> [REQUIRED ACTION]
Set down exactly the lines from the one containing "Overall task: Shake" through the last line of the data below, and no others.

> [DATA EXCERPT]

● ● ● ●

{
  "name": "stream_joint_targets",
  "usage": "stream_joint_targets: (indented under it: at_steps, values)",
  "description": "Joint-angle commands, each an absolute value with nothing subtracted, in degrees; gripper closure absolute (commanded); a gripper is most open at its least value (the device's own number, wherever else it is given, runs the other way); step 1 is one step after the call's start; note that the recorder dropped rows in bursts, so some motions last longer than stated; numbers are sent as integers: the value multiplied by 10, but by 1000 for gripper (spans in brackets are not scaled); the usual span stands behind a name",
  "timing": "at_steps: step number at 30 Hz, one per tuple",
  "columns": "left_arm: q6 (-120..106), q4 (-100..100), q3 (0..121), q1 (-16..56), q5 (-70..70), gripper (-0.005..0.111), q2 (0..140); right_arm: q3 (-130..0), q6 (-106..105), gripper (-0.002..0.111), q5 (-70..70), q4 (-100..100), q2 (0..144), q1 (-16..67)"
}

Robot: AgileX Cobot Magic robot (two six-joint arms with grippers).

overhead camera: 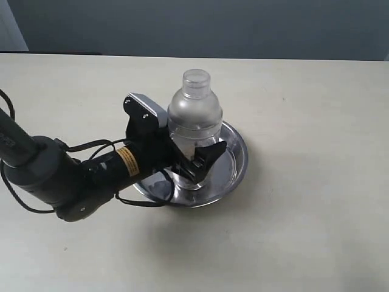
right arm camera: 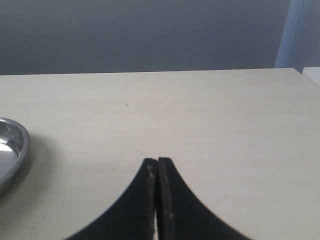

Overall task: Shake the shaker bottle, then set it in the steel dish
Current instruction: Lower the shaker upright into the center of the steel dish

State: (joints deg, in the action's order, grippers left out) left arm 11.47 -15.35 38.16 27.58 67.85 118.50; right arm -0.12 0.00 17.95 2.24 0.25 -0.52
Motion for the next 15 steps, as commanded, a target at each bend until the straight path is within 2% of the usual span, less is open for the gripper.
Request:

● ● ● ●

> [EXPECTED ANSWER]
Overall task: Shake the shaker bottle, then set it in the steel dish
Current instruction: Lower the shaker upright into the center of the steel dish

State: (joints deg, in the action's order, grippers left out) left arm 11.47 -15.35 38.16 27.58 67.85 118.50; right arm -0.12 0.00 17.95 2.24 0.25 -0.52
Motion for the next 15 steps, as commanded, a target at each bend until the straight path is within 2% of the usual span, less is open for the gripper.
Request:

The exercise requires no more work.